Padmasambhava war einerseits derjenige, der den Dharma als erster nach Tibet gebracht hat und insofern Übermittler ist; andererseits und vor allem ist er Guru Rinpoche - meinem bescheidenen Verständnis "jemand", der weit über das Konzept einer Person hinausgeht. Er wird von der Tibetern auch der "zweite Buddha" genannt. Das ist aber wirklich keine Frage von Ländergrenzen, das ist einfach Tantra. Ähnliches hat es davor in Indien und danach in Tibet gegeben, wenn auch nicht in diesem Ausmaß. Marpa widerum wird von den Tibetern "Marpa der Übersetzer" genannt.
pali:
Naja, das Vajrayana entstand in einem gewissen Entwicklungskontext, genauso wie das Zen auch in einem gewissen zeitlichen und geschichtlichen Kontext erst lange nach dem Buddha enstanden ist und seine "höchste Ausformulierung" (aus meiner schwärmerischen und "unterscheidlerischen" Sicht wahrgenommen) erst zwischen 1228 und 1253 durch Meister Dogen getan wurde.

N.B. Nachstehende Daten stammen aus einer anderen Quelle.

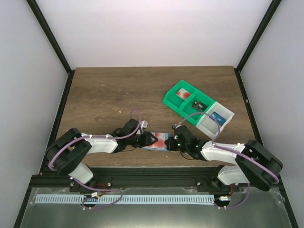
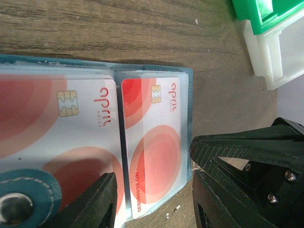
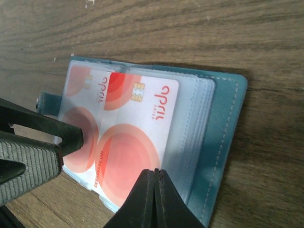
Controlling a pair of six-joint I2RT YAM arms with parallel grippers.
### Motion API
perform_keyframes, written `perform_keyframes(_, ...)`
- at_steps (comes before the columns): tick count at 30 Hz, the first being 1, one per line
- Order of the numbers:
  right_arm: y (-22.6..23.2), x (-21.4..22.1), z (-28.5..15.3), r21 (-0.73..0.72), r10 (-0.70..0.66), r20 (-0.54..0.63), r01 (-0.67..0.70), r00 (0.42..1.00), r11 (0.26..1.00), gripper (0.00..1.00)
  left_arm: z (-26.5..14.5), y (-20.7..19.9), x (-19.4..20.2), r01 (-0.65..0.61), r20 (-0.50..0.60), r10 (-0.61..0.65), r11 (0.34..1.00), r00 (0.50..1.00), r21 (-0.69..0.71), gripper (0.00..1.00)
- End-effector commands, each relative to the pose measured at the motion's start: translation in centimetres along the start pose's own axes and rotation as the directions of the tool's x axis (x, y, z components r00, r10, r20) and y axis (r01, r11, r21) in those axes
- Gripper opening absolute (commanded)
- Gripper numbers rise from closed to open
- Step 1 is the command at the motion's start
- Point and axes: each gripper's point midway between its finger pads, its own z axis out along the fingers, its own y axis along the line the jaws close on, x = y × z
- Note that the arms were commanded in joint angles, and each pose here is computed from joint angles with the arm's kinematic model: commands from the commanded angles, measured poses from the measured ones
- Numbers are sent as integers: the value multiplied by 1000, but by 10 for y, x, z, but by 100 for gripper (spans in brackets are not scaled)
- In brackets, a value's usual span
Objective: Take the credit cards out of the card holder
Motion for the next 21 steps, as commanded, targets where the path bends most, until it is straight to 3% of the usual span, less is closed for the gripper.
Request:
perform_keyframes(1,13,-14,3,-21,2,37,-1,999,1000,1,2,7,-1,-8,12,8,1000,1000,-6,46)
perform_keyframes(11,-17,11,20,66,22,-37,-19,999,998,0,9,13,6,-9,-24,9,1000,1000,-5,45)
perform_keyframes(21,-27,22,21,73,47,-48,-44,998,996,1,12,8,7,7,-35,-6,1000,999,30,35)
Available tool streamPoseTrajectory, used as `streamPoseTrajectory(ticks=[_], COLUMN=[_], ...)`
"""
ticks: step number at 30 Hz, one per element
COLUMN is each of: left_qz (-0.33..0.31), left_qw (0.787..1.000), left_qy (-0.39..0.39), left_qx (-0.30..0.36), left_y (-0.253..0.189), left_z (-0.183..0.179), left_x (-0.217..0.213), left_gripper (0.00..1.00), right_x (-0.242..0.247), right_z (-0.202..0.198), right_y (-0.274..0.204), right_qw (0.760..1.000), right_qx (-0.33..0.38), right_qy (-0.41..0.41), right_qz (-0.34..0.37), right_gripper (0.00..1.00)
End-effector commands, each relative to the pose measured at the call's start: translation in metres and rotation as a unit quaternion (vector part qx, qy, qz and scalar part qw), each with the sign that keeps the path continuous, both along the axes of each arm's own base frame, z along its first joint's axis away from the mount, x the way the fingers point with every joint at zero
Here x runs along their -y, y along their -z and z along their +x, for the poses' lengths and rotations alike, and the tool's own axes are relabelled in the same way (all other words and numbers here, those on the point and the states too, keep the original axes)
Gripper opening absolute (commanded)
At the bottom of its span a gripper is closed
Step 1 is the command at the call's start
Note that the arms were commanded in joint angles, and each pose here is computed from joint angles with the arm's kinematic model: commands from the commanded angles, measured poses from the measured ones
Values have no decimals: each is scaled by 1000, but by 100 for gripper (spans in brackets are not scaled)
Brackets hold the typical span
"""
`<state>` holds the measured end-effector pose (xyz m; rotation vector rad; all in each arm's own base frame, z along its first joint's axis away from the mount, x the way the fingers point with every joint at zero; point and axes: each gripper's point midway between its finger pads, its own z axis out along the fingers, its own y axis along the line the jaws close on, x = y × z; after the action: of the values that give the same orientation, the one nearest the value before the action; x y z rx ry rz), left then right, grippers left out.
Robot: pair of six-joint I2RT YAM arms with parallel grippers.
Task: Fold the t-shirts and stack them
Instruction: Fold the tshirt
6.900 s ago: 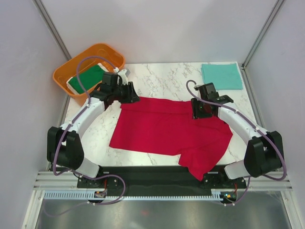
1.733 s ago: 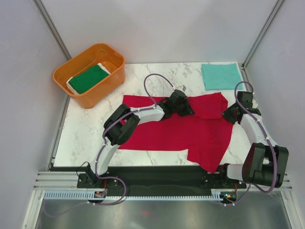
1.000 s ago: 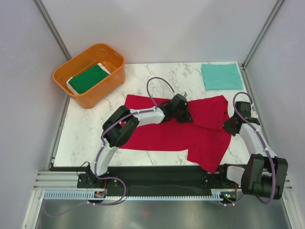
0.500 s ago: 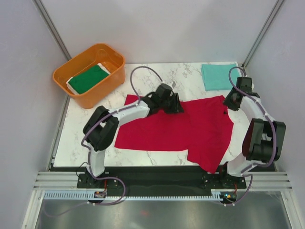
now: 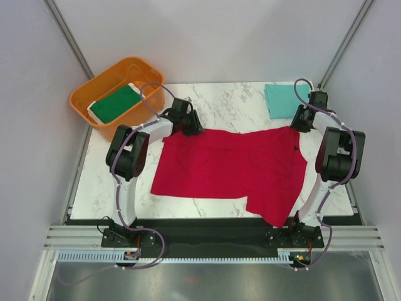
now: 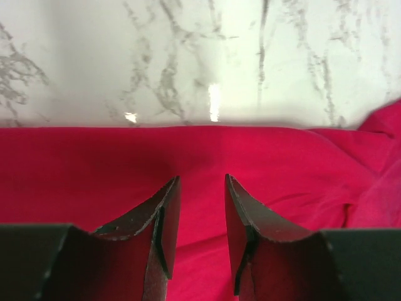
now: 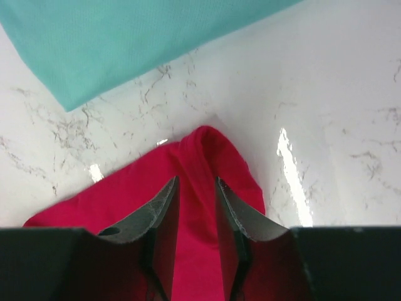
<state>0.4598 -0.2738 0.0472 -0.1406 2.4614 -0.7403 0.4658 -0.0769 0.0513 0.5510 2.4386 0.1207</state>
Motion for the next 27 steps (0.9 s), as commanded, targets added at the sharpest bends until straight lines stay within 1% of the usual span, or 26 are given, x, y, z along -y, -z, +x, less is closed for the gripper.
streamPoseTrajectory(ticks=[1,4,7,9,10,11,13,14,19,27], left_qz=[5,12,17,21,25,30,38,45,56,86], left_qw=[1000,1000,1000,1000,1000,999,999,998,997,993], left_qy=[19,15,10,6,5,0,-9,-19,-39,-65], left_qx=[13,5,-5,-9,-14,-15,-22,-25,-35,-40], left_y=[-2,8,18,22,26,28,34,36,45,58], left_z=[11,13,11,10,8,8,4,5,3,5], left_x=[-6,-14,-19,-23,-24,-27,-34,-40,-48,-66], left_gripper=[41,41,41,41,40,40,40,40,40,40], right_x=[5,6,10,14,20,25,35,41,46,52], right_z=[25,30,36,35,36,35,34,35,40,43], right_y=[-9,4,10,17,18,19,20,11,-1,2], right_qw=[999,999,999,1000,1000,1000,999,998,987,974], right_qx=[30,20,17,10,10,10,23,40,120,161], right_qy=[-32,-37,-33,-28,-17,-6,27,43,104,146], right_qz=[-2,0,0,-2,-13,-21,-26,-21,7,55], right_gripper=[36,35,31,24,21,12,5,0,0,0])
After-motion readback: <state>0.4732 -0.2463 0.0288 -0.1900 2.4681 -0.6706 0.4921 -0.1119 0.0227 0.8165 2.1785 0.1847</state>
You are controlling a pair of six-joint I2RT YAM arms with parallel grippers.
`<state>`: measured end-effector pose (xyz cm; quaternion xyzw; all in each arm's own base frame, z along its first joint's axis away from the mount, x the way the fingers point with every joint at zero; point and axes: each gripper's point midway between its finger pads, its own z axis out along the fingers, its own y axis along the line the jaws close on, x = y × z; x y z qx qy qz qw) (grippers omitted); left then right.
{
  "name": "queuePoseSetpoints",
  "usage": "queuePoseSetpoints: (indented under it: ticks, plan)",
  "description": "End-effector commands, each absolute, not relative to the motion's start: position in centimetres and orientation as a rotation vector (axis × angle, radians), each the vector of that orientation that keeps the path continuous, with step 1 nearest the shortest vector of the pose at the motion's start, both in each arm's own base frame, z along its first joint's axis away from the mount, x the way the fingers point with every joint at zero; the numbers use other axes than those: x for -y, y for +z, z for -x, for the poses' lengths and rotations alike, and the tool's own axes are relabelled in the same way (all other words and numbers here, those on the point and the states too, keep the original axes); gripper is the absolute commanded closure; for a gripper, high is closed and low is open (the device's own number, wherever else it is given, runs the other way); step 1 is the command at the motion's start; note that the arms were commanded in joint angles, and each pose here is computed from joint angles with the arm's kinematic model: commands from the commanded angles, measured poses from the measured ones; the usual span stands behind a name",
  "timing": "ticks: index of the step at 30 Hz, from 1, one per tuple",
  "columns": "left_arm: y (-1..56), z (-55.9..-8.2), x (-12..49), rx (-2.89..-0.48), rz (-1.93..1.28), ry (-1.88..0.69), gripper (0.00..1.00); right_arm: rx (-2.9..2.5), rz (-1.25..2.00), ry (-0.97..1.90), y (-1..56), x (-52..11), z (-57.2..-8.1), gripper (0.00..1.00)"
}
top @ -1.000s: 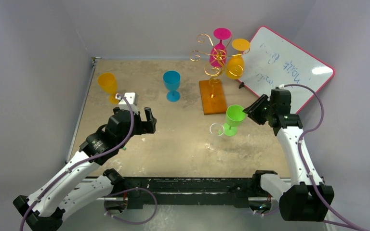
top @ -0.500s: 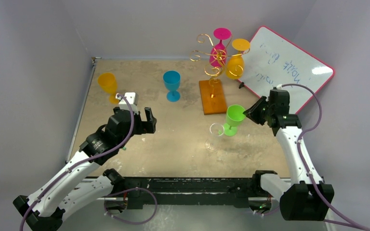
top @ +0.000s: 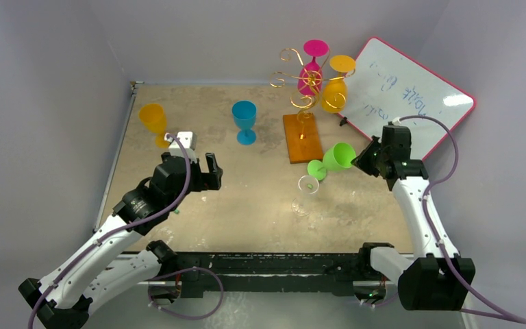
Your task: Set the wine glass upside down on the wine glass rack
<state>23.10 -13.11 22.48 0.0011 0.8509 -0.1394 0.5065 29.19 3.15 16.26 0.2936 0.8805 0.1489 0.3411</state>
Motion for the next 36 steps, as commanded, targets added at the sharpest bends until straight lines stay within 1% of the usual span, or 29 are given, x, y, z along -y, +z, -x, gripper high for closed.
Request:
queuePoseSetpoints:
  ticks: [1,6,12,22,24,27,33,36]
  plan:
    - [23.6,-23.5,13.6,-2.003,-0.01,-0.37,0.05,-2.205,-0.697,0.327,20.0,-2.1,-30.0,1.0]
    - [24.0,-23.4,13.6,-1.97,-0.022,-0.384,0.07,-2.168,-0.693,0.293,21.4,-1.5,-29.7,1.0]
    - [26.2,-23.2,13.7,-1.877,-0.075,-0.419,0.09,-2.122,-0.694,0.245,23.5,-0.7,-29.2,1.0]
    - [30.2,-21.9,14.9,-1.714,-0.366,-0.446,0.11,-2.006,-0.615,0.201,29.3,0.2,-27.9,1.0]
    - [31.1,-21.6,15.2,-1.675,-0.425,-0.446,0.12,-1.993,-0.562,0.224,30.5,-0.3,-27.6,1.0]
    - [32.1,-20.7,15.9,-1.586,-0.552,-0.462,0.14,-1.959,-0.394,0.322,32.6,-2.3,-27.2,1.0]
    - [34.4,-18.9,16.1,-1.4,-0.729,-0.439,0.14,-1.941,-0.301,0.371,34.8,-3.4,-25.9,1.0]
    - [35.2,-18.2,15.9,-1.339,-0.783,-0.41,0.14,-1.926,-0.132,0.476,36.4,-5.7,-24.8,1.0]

Berzin mag ich mir da nicht antun, da mich die Sache so tief wieder nun auch nicht interessiert. Ich wollte eh nur wissen, WANN und WO besagter Text entstanden ist.
Naja, was diese Entstehungssachen angeht, wirst du wohl Berzin lesen müssen, wenn du die Sichtweise der (indo-)tibetischen Tradition und ihre Stellung im Vergleich zu den Ansichten des Theravada und der westlichen Forschung wirklich verstehen willst. Aber das musst du ja auch nicht. Wenn du dein Zen machst anstatt etwas zu lesen, was dir in der Praxis nichts bringt, ist wahrscheinlich allen am meisten gedient.